In 1929, the first successful protection law prohibiting hunting chinchillas was passed in Chile, but weren't effectively enforced until the establishment in 1983 of the Reserva Nacional Las Chinchillas in Auco, Chile. Because of an impending extinction of short-tailed chinchillas, conservation measures were implemented in the 1890s in Chile. However, these measures were unregulated. The 1910 treaty between Chile, Bolivia and Peru brought the first international efforts to ban the hunting and commercial harvesting of chinchillas. Unfortunately, this effort led to great price increases, which caused a further decline of the remaining populations.

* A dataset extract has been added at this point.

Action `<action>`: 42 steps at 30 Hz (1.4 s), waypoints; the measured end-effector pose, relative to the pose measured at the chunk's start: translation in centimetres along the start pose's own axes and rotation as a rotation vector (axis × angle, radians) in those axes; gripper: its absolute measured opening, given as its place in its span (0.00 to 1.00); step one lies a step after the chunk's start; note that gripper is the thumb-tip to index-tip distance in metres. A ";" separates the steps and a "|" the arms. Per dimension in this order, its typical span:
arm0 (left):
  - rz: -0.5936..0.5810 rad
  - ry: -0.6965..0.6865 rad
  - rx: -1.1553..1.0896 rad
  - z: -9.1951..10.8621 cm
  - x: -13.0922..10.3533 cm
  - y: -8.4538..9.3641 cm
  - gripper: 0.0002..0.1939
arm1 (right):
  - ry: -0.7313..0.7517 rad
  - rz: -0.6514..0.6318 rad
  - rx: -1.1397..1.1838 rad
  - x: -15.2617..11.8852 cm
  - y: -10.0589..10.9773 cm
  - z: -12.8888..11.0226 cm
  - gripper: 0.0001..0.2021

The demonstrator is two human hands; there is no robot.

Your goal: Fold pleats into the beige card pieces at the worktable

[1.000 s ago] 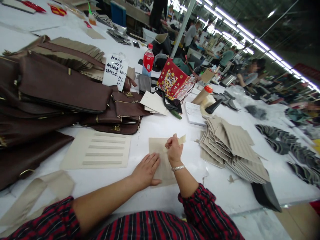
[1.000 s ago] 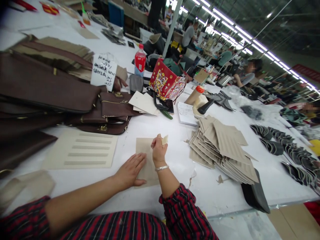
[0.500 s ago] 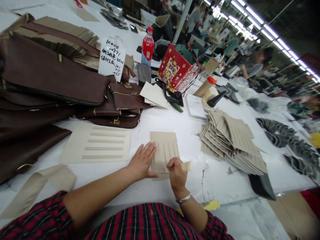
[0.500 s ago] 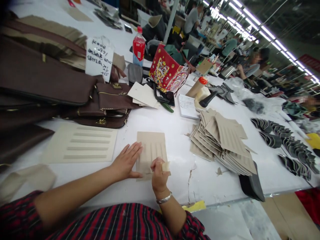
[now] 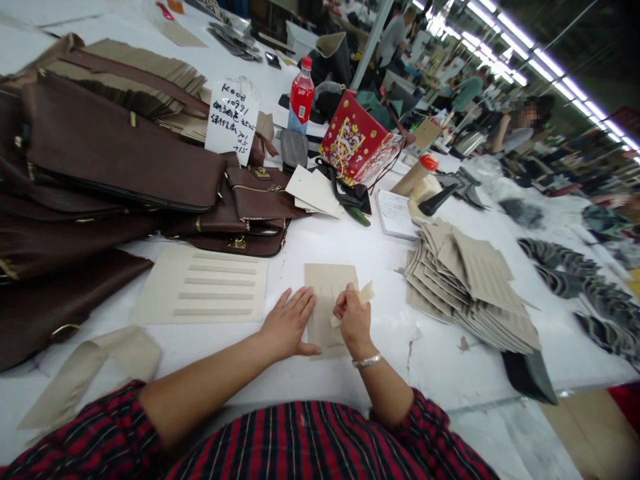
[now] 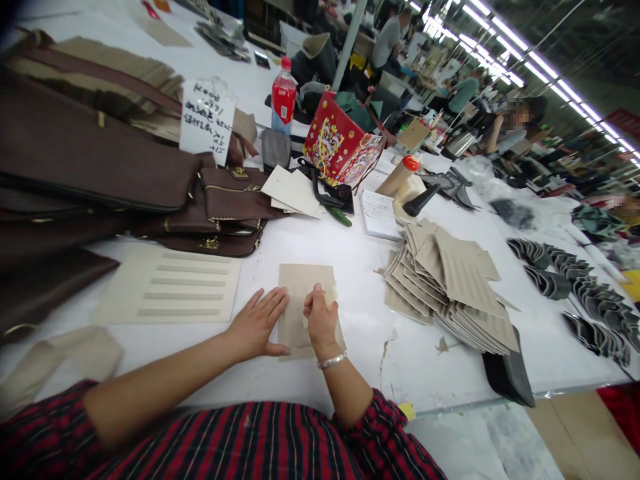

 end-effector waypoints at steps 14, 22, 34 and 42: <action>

Today, short-tailed chinchillas are still considered Critically Endangered by the IUCN. Unfortunately, even with commercial hunting being illegal the last 100 years, C.chinchilla has not recovered or redistributed to their former areas of living. The populations that remain are small and isolated groups, which has caused reproductive isolation and led to inbreeding depression and low genetic diversity. This has caused a lower genetic fitness and further increased the species' risk of extinction. However, several individuals from a wild population were transferred to a breeding program in order to increase genetic diversity for captive populations. Certain groups such "Save the Wild Chinchillas" help to raise awareness on the current status of the short-tailed chinchillas. In order to save the species, more research and surveys need to be done to find the location of other populations. If these actions are not taken, short-tailed chinchillas risk extinction within a matter of years.

=== Captivity ===
Short-tailed chinchillas in captivity are difficult to breed experimentally, which leads to high percentages of sterility. In captivity, there have been attempts to crossbreed long-tailed chinchillas and short-tailed chinchillas which have resulted in a few individuals.